## Description of the task
Go through the entries below and collect each line with the string "blue" in it.
-- Extracted data follows --
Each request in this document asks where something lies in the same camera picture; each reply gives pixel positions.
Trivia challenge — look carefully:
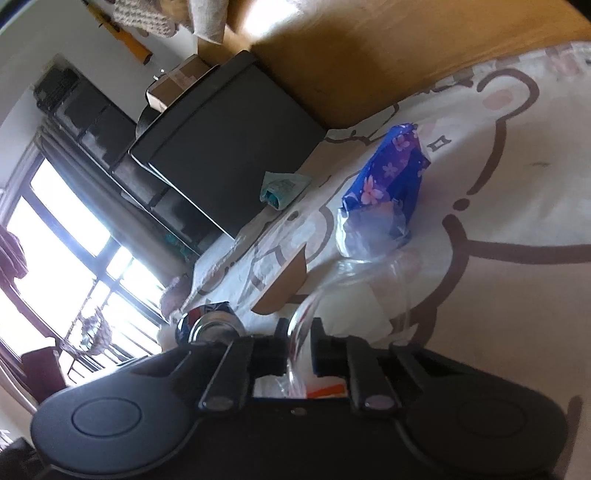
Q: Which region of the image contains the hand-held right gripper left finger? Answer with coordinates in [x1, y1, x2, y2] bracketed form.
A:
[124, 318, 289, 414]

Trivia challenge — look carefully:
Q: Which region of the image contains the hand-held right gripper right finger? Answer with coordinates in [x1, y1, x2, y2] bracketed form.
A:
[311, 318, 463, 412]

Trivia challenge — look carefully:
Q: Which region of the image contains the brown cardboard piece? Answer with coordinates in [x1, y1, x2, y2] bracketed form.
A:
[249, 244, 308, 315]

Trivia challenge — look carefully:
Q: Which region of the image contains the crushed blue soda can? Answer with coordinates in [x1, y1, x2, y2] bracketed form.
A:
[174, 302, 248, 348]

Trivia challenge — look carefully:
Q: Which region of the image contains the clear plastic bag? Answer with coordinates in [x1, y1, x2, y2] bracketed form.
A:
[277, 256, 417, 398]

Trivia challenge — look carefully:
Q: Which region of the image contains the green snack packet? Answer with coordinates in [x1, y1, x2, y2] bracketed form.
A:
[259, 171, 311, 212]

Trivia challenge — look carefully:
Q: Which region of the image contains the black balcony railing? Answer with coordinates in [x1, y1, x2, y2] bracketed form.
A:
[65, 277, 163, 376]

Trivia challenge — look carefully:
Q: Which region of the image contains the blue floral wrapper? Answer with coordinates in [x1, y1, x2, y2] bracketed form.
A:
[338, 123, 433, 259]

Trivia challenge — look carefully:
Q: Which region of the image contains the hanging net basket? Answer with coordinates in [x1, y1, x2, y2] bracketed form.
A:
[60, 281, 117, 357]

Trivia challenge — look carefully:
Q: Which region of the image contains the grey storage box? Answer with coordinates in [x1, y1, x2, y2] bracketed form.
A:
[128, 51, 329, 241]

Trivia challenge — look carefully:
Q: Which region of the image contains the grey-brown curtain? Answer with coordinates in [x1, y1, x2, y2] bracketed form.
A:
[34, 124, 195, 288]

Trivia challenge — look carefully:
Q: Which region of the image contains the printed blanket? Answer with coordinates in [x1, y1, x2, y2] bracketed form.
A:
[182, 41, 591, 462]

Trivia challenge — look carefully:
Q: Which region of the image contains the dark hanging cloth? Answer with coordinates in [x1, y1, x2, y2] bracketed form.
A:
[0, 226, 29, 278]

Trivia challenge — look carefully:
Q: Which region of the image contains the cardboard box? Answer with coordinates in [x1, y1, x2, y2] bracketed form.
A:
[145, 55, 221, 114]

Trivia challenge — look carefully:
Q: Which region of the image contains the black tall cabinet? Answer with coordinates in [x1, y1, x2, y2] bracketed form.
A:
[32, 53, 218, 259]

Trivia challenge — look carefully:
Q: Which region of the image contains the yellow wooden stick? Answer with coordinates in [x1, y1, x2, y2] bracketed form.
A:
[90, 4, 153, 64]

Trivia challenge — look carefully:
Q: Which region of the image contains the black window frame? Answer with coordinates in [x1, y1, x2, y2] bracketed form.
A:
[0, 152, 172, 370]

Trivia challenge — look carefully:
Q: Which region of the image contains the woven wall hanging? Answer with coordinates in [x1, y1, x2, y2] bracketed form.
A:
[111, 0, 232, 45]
-- Extracted data concluded --
-- Extracted data follows --
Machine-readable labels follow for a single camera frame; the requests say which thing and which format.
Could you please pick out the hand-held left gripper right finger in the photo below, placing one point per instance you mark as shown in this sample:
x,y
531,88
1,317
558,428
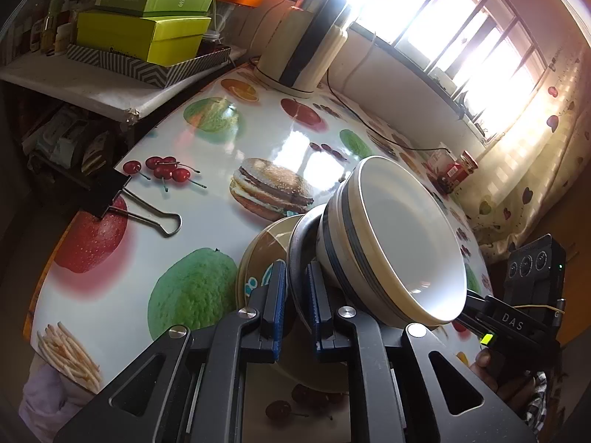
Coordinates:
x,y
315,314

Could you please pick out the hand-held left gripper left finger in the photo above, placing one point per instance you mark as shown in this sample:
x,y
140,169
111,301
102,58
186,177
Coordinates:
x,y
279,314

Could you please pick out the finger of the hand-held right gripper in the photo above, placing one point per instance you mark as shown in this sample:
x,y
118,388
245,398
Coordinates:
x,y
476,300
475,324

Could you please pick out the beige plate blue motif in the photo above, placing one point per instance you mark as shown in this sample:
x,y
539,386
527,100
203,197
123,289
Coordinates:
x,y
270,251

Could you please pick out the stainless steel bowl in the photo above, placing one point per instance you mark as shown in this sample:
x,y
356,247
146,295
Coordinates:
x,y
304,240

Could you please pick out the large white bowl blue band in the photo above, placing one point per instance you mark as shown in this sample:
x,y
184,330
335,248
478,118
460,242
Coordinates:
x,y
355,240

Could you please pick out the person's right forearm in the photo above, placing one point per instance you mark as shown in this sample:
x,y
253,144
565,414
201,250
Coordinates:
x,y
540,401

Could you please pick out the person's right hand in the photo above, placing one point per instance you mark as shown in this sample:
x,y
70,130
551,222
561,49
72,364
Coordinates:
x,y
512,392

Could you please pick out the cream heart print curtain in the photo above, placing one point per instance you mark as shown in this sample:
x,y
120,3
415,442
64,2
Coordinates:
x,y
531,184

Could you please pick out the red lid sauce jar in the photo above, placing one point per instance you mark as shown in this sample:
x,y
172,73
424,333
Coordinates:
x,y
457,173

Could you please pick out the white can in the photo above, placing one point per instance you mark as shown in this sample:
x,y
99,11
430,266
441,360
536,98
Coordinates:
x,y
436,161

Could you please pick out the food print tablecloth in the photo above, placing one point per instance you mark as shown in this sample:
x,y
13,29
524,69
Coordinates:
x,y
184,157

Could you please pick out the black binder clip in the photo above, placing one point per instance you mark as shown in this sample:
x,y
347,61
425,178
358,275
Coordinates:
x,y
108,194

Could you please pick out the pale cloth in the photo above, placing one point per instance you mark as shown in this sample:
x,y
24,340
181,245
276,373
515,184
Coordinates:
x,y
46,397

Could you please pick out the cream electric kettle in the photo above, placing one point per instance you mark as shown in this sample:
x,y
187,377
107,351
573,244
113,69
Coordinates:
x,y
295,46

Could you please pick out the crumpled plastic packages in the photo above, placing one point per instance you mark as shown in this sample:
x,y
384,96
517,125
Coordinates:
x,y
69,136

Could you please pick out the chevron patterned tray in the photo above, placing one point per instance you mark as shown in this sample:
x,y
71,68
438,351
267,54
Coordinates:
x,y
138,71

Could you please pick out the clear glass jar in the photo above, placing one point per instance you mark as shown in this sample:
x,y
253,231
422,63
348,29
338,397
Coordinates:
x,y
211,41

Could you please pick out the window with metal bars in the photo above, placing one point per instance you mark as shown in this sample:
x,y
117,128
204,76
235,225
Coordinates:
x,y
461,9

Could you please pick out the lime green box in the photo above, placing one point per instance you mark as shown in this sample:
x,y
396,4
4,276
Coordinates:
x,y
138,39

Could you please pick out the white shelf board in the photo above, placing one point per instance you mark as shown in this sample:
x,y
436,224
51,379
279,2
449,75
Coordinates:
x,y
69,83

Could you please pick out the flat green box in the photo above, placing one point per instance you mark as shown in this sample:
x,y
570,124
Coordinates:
-- Extracted data concluded --
## Written answer
Q: Which region of the image contains the crushed blue soda can? Answer with coordinates in [x1, y1, x2, y2] bracketed form.
Q: Which region of the image contains the blue floral wrapper? Answer with coordinates in [x1, y1, x2, y2] bracketed form.
Could you please pick out the beige plate blue motif in the photo above, placing one point per instance you mark as shown in this sample:
Could you please pick out the large white bowl blue band in the photo above, placing one point per instance you mark as shown in this sample:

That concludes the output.